目黒が『午後の紅茶』のCMに出演し始めたのは、2023年6月放送の「夏の午後が長いわけ」篇から。同CMでは、海辺を舞台にどこかノスタルジックな世界観が描かれており、“青春感”のある爽やかさが印象的だった。そして、2024年には企業と直接契約を結んだことが話題となり、目黒は自身のInstagramで「本当に感謝しています」「今後も僕にできることを、まっすぐ向き合って頑張っていきたいと思います」と長文で熱い思いを綴っていた(※1)。
直接契約後の2024年4月には、世界的な紅茶の産地・スリランカを走る紅茶列車で旅をする「紅茶列車に乗って」篇が公開。異国の風景を楽しむような姿を見せたほか、自身のInstagramでも別バージョンとなる「紅茶の聖地」篇を投稿し、「午後の紅茶が新しくなります」と紹介していた(※2)。
さらに同年夏には舞台を日本国内へ移し、6月に海から上がった目黒が紅茶とともにリラックスした時間を過ごす「ゆっくり溶ける午後」篇、11月に目黒が雪だるま役を演じ、少女との交流を描いた「雪だるまの夢」篇が公開された。2025年に入ってからも「春の午後の出会い」篇、「夏の影」篇、「奇跡の前夜」篇とシリーズは続いており、「奇跡の前夜」篇では「夏の影」篇のCMソングを担当したMrs. GREEN APPLEとの共演も実現。どのCMも大きな話題を呼び、“目黒蓮×『午後の紅茶』”の組み合わせは、もはや季節の恒例企画のような存在感を放っている。

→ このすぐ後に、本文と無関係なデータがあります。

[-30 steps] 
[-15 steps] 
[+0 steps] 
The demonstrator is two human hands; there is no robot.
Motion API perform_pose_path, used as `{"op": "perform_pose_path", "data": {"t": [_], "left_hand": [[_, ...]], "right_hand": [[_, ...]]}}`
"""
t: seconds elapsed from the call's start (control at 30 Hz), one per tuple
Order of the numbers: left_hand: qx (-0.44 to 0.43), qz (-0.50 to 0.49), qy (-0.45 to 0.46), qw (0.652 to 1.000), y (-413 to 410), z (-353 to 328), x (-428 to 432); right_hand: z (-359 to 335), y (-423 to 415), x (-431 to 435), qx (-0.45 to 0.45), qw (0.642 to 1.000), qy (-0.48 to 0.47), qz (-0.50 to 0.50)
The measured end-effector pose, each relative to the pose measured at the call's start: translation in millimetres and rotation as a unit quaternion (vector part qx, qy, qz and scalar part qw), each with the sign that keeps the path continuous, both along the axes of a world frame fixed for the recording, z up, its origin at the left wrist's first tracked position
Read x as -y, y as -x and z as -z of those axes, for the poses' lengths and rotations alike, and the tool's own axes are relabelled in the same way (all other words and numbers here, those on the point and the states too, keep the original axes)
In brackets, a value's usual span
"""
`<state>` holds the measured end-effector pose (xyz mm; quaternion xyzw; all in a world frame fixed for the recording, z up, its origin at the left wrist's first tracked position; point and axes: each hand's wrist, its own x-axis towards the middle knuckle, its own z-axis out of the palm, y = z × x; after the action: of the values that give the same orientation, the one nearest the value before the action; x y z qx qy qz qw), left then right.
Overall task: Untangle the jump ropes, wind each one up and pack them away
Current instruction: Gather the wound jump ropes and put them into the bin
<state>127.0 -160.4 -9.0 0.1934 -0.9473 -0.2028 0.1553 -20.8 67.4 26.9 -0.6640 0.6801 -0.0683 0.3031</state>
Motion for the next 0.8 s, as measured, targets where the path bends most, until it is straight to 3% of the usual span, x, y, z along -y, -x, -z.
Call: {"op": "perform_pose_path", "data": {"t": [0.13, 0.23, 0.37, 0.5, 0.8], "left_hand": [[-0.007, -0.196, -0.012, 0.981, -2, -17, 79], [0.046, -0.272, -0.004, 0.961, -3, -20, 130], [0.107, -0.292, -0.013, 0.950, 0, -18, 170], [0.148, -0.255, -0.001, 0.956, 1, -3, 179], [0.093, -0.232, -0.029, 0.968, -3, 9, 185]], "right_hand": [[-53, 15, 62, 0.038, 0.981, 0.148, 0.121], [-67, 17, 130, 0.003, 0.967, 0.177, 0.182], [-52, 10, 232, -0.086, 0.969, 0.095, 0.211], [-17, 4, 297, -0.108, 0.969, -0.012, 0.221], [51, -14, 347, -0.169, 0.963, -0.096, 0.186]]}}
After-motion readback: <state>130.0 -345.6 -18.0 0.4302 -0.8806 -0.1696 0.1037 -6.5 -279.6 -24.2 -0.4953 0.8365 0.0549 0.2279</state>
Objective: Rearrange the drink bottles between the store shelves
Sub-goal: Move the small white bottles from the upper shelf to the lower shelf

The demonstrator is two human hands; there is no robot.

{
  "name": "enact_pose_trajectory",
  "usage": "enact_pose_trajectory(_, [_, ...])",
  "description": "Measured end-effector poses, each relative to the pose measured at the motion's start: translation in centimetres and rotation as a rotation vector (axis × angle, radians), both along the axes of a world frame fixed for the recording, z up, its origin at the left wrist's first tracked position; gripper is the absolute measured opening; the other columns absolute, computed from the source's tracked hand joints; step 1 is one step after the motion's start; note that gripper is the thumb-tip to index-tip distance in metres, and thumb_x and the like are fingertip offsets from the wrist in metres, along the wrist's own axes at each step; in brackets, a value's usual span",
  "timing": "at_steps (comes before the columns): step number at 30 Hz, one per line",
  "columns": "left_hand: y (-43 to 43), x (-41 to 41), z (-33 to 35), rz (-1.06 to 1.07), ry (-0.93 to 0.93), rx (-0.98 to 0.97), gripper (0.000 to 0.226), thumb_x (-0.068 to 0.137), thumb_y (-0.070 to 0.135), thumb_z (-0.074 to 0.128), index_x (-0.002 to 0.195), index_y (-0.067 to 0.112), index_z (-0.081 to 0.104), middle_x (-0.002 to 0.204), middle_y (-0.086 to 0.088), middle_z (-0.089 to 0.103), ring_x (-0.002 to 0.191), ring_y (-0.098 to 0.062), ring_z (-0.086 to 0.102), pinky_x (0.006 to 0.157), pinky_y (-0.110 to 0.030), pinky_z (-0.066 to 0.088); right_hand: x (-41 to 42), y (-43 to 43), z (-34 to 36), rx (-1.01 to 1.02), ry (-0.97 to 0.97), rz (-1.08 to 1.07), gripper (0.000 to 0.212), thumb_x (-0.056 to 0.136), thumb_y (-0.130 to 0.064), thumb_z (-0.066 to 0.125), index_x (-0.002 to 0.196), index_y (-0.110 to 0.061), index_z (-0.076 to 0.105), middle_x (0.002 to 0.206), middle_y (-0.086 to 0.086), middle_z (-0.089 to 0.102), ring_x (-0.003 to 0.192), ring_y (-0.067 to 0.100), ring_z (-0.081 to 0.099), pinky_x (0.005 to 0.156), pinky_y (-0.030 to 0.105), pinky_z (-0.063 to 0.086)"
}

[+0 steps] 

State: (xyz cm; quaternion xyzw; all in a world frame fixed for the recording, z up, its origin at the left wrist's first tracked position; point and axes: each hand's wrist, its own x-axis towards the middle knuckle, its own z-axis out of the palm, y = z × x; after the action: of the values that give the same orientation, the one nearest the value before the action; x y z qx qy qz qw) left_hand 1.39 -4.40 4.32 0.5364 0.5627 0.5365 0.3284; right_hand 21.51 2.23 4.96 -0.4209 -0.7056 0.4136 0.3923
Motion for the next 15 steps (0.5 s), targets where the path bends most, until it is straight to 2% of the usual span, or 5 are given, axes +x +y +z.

こうして振り返ると、同シリーズではさまざまな“目黒蓮”の表情が映し出されてきたことに気がつく。たとえば、初出演となった「夏の午後が長いわけ」篇はナレーションが少なく、学生時代の回想シーンや、ふとした表情を切り取る演出が印象的だった。そこには、青春映画を観ているような“演じる目黒蓮”が存在していたのではないだろうか。一方で、最新作「はじまりの午後」篇から感じられるのは、より自然体に近い空気感だ。イギリスの街並みの中を歩き、紅茶を飲み、人々と同じ時間を共有する姿は、役を演じているというよりも“素の目黒蓮”が旅をしているような印象に近い。さらに目黒以外の人々が映るシーンも多く、目黒が『午後の紅茶』の世界に溶け込んでいるような感覚を覚える。この空気感は、2023年から長くブランドに寄り添ってきたからこそ生まれたものなのかもしれない。
また、“爽やかさ”の変化も興味深いポイントだ。目黒といえば以前から爽やかなイメージを持たれることが多いが、同シリーズではその爽やかさにも幅があることがわかる。たとえば、「ゆっくり溶ける午後」篇や「夏の影」篇には、“青春感”、“キラキラ”、“少年っぽさ”といった言葉が似合う。一方で、「はじまりの午後」篇から感じるのは、“落ち着き”や“大人っぽさ”といった空気。柔らかさはそのままに、どこか余裕を感じさせる佇まいへと変化していると言えるだろう。
Snow Manとしても、俳優としても、さまざまな経験を重ねてきた目黒。その変化が、『午後の紅茶』という長く続くCMシリーズの中にも少しずつ表れているのだろう。だからこそ、このシリーズは単なるCMに留まらず、“その時々の目黒蓮”を映し出す作品として多くの人の印象に残り続けているのかもしれない。